Clean up for Auntie?

These are not good times for the BBC.  The once venerable institution seems to be lurching from crisis to crisis and the sad thing is that most of its current difficulties are undoubtedly of its own making.

The scandalous withdrawal of the Savile expose by the Newsnight programme a few weeks back and then the subsequent outrageous allegations of paedophilia made against an innocent public figure on the same programme were quite mind-blowing. The first was at the very least an act of gross incompetence by management and the second was an extremely poor piece of “investigative” journalism that quite simply beggared belief.

Any decent journalist – in fact any trainee journalist – knows that you should always check out your source and investigate fully all aspects of your scoop to avoid not just claims of libel or slander but also the possible destruction of an innocent man’s reputation. The fact that the innocent victim in this case, Lord McAlpine, has settled quietly rather than destroy the BBC in court is to his credit. However, no matter how the settlement has been reached, let’s not forget the other innocents in this story, those responsible for forking out the damages for the Corporation’s incompetence, namely us, the BBC licence payers.

This week saw the 90th anniversary of the first BBC radio broadcast and one cannot help but think of the early aims of the BBC to “inform, educate and entertain”. The BBC still does an awful lot right and is much respected both in this country and in many parts of the world. Many of the BBC’s dramas, documentaries and current affairs programmes are of the highest quality and the fact that the beleaguered director-general of the BBC, George Entwistle, was forced to resign following a savage grilling by his employee, John Humphrys, on the Radio 4 Today programme, is to the eternal credit of the BBC’s ethos. Can you imagine such a thing happening in China, Russia or in fact almost anywhere else in the world?

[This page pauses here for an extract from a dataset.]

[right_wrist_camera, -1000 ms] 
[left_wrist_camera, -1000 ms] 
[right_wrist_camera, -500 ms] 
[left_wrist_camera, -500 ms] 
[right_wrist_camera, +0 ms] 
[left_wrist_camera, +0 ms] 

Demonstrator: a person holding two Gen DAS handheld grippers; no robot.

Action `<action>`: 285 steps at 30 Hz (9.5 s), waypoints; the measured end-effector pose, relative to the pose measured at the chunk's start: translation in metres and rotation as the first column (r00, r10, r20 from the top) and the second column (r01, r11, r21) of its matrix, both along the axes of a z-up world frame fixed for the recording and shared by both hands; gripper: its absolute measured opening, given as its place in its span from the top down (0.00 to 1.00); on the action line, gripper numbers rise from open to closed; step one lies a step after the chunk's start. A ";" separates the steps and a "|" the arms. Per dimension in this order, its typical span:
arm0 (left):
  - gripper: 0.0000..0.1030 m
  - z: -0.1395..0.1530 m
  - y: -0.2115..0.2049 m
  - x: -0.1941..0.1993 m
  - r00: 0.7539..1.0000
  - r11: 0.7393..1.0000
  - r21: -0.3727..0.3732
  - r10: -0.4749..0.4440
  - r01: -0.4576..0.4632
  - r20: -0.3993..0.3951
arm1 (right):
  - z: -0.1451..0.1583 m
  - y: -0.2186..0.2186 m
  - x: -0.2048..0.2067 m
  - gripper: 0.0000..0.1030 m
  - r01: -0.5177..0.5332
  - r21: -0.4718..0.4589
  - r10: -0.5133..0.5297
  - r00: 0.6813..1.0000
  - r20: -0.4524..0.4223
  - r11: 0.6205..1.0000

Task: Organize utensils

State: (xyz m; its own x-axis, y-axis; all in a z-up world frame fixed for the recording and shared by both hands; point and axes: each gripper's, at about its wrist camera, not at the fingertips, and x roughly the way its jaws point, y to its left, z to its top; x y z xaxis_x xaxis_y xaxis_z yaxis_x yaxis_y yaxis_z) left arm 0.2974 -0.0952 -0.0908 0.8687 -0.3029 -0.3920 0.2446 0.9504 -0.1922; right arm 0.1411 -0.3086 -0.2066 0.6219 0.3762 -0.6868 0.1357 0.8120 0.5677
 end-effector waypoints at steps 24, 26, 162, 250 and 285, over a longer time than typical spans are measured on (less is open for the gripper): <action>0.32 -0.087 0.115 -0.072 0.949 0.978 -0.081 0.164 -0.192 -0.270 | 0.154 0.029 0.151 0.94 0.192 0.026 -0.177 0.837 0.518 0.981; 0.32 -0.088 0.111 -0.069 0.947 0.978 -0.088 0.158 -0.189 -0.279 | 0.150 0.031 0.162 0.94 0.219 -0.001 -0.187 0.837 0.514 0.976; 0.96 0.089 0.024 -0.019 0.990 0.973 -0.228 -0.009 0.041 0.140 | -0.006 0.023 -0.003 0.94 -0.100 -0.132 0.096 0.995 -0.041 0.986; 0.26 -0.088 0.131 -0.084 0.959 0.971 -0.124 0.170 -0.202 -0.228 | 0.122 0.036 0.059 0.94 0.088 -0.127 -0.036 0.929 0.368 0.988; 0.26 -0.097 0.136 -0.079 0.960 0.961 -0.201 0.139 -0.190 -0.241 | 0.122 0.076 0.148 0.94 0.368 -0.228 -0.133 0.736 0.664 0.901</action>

What is needed for the BBC is a weeding out of the incompetent, complacent, arrogant and politically correct management who have led the Corporation to this sad state of affairs. Replace them with a determined, focused, disciplined and responsible management hierarchy capable of leading a team of good quality enthusiastic  journalists and within a short period the recent disasters will be consigned to history. Don’t  let’s give up on Auntie just yet, she just needs a bit of a clean-up and face lift and all will be well once more.